- _WHAT IS BEING ASKED_
Please reproduce the final stretch of the listing below: the line that contains "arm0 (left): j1" and all lines after it, verbatim, with nothing else.

━━ SOURCE DATA

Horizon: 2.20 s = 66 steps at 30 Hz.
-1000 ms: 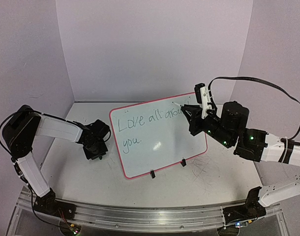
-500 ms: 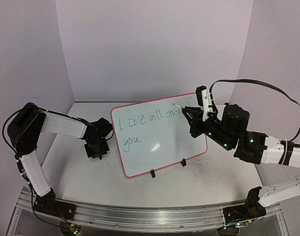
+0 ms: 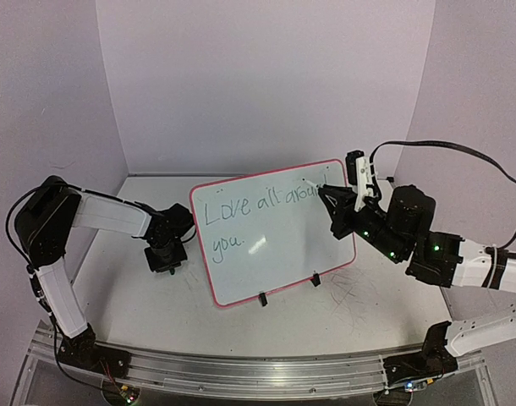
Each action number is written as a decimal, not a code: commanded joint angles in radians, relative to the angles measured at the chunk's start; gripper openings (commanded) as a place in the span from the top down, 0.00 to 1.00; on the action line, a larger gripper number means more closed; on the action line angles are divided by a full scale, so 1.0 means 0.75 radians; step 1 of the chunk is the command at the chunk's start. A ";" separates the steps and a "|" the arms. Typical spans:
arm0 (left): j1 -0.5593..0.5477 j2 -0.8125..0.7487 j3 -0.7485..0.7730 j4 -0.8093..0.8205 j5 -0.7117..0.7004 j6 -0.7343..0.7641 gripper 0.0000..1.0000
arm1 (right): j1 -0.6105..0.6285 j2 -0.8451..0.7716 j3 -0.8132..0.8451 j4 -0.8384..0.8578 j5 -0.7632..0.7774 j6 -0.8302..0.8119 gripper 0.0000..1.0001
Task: Write a sentence on the whiteboard
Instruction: Pick up the pen cap from the center of the board, then insert the whiteboard marker without the cap into the center of the board.
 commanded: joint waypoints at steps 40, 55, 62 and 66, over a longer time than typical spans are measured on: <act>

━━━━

- _PROBLEM SOLUTION_
arm0 (left): j1 -0.5593..0.5477 j2 -0.8125..0.7487 j3 -0.7485..0.7730 j4 -0.8093..0.8205 j5 -0.7117..0.7004 j6 -0.7343..0.7641 gripper 0.0000..1.0000
arm1 (right): j1 -0.6105..0.6285 j2 -0.8451..0.7716 j3 -0.8132..0.8451 j4 -0.8384..0.8578 j5 -0.7632..0.7774 j6 -0.8302..0.8119 gripper 0.0000..1.0001
Task: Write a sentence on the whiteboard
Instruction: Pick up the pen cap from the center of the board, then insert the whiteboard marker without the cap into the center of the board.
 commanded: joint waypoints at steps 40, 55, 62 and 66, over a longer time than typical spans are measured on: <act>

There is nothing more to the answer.